PROBLEM: Where does the string "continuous" appear? Copy every line of the entries below that holds it.

DATA TO USE:
····················
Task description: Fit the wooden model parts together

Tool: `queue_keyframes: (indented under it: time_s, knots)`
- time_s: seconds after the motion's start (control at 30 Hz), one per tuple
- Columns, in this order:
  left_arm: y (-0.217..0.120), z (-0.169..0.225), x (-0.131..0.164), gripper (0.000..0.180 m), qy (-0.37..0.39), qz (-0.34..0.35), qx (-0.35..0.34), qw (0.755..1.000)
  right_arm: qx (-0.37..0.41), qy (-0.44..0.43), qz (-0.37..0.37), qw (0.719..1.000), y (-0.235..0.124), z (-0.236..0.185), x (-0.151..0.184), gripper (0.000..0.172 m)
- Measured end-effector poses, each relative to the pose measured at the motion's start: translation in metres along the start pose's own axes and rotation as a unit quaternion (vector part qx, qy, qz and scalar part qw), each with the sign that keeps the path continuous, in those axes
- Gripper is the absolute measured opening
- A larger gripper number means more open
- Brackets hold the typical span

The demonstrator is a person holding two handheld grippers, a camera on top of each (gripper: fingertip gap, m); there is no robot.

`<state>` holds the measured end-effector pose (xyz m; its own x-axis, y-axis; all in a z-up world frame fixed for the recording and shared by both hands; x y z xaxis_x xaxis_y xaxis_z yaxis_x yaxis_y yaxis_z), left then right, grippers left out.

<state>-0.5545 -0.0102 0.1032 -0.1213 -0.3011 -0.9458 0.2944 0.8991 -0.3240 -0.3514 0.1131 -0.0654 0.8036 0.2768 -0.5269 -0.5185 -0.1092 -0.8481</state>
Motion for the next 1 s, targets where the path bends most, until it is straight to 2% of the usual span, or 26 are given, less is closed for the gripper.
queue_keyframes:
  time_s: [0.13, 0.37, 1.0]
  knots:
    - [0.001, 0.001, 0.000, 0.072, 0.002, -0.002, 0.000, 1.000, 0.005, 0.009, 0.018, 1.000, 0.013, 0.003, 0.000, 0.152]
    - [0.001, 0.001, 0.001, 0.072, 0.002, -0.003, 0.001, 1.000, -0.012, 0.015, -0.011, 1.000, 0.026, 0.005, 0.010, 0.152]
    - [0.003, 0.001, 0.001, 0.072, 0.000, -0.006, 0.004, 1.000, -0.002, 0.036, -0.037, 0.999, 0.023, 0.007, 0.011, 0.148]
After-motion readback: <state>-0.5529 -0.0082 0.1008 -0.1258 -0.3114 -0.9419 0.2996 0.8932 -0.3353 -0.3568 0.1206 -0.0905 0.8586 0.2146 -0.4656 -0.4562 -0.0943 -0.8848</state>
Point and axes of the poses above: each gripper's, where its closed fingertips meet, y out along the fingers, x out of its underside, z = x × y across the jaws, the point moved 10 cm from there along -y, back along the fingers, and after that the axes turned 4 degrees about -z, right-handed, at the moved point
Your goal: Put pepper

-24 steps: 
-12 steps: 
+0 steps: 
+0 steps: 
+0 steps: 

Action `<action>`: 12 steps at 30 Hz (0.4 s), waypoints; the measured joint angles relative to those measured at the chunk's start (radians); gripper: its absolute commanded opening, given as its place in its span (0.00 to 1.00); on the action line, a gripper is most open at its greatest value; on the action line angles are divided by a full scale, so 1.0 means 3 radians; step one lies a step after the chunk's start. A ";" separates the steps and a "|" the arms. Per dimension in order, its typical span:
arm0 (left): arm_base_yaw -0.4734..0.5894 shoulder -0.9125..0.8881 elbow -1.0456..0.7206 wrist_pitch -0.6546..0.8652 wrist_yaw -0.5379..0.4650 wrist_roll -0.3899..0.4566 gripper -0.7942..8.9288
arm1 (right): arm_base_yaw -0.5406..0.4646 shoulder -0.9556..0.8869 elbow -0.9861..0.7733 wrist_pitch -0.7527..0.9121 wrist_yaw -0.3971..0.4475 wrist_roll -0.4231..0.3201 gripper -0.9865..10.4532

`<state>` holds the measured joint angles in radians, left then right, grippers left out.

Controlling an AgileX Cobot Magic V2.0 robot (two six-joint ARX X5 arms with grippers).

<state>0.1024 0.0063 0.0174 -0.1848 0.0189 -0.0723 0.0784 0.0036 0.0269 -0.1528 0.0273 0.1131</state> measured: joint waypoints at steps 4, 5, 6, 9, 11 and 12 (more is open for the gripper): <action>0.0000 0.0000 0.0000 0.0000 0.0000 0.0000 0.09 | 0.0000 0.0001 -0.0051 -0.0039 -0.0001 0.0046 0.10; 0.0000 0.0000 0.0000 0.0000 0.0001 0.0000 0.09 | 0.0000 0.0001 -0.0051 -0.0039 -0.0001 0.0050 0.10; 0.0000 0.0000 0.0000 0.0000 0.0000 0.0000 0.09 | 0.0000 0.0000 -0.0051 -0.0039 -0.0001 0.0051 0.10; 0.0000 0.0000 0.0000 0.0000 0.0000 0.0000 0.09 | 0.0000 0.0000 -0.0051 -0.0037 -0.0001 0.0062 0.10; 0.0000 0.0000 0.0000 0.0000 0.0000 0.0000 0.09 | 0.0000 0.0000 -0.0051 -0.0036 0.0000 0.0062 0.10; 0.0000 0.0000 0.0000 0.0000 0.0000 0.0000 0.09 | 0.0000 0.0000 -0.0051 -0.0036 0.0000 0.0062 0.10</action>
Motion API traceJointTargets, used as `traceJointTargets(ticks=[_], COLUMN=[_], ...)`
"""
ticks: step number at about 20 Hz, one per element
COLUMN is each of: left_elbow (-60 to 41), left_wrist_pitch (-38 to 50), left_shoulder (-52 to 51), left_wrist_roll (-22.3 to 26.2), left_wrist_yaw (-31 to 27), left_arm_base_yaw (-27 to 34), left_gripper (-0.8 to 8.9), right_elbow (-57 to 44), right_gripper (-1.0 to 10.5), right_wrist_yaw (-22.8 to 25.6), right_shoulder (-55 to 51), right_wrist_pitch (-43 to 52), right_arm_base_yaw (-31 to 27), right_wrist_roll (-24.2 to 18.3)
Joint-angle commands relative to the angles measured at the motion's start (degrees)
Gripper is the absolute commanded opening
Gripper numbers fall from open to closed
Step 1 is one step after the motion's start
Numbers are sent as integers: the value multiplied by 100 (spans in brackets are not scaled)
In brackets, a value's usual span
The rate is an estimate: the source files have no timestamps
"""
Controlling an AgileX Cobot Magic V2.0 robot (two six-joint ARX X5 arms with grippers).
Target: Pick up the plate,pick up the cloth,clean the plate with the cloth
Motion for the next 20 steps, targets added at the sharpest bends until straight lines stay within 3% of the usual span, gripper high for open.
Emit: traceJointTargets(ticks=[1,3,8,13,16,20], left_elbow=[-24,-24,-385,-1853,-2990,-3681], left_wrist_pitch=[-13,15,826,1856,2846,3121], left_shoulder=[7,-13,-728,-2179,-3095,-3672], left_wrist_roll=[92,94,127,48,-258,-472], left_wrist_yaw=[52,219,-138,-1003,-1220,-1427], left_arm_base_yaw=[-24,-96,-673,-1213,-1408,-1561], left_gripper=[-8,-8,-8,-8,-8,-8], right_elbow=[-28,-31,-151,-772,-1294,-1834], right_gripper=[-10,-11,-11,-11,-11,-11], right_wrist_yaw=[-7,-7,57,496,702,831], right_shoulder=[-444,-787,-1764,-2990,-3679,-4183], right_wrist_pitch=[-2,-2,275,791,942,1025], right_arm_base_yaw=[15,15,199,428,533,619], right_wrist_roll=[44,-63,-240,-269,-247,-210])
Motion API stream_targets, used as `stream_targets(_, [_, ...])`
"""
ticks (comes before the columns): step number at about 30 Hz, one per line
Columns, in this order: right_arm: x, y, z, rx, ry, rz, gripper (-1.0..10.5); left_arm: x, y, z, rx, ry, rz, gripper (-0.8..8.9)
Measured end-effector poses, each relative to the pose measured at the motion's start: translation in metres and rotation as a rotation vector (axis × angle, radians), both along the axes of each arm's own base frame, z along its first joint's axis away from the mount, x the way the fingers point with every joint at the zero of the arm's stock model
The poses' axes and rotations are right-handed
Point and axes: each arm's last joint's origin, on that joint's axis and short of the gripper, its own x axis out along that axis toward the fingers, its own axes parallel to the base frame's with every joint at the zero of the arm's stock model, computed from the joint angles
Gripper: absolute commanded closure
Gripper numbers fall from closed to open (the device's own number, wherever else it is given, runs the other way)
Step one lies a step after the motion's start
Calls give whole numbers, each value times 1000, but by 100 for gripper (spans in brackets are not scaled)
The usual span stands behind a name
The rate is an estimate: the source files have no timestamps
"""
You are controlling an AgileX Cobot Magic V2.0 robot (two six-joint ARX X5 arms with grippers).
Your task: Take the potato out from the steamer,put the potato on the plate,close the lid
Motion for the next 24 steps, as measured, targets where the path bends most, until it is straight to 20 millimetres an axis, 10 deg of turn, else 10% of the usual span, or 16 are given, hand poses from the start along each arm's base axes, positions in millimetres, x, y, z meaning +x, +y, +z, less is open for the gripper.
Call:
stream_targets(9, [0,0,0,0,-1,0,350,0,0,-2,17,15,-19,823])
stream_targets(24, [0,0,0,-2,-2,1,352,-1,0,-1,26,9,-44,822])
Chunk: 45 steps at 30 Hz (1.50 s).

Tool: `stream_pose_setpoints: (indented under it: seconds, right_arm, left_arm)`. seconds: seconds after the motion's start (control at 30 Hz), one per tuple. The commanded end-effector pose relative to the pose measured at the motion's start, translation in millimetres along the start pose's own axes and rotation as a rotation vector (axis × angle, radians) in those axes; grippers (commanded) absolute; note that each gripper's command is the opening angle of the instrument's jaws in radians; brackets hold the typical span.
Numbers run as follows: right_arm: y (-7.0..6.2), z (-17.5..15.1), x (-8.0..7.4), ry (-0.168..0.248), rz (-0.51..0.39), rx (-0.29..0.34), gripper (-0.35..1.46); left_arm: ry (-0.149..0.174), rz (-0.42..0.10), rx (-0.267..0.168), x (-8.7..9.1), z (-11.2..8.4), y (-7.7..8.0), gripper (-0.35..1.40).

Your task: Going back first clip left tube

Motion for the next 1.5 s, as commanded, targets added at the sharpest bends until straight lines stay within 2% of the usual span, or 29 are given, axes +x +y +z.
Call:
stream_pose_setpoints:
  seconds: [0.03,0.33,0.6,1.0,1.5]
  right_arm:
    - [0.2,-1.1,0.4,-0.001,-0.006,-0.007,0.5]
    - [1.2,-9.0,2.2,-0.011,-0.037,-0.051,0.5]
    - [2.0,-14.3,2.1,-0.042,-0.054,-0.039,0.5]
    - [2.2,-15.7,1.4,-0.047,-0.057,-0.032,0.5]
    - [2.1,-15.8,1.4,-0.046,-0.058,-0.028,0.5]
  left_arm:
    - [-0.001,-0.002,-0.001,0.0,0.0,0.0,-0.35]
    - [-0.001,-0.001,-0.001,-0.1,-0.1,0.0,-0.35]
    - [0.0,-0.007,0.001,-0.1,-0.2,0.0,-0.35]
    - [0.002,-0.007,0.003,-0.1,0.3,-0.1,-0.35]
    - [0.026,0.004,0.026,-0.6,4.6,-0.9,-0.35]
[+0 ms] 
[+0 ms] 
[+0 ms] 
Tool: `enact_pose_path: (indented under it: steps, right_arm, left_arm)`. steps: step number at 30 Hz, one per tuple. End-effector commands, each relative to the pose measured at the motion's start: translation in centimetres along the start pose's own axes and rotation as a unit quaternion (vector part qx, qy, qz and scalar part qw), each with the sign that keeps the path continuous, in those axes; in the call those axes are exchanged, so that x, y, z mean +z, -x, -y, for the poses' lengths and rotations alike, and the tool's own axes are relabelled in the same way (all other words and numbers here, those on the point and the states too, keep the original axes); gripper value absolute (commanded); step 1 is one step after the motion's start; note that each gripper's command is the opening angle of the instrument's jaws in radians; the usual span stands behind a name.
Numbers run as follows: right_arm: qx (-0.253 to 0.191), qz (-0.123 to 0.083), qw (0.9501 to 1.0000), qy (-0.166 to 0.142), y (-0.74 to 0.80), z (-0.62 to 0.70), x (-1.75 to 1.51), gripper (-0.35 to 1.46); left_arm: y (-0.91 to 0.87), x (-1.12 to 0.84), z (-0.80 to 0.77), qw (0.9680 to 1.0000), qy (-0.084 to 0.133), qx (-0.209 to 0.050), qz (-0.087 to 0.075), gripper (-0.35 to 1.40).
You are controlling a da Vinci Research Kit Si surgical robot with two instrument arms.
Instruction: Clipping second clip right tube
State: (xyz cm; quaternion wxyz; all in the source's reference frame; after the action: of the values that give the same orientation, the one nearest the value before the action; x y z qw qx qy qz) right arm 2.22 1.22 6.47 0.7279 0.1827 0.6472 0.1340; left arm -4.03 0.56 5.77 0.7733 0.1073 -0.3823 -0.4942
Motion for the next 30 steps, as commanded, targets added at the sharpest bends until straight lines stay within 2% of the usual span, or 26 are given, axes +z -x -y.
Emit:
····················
RESULT:
- Measured end-effector poses, each relative to the pose measured at the motion's start: translation in metres along the start pose's own axes and rotation as a unit quaternion (vector part qx, qy, qz and scalar part qw), each with the sign that keeps the path continuous, in those axes
Tool: `enact_pose_path: (indented under it: steps, right_arm, left_arm)`. steps: step number at 30 Hz, one per tuple. End-effector commands, each relative to the pose measured at the motion's start: translation in centimetres along the start pose's own axes and rotation as a unit quaternion (vector part qx, qy, qz and scalar part qw), each with the sign that keeps the path continuous, in those axes; in the call those axes are exchanged, so that x, y, z mean +z, -x, -y, for the poses' lengths and rotations alike, and the tool's own axes are relabelled in the same way (all other words and numbers here, those on the point and the states too, keep the original axes); gripper value absolute (commanded); step 1 is one step after the motion's start; note that each gripper's command is the opening angle of the instrument's jaws in radians; the usual span stands behind a name.

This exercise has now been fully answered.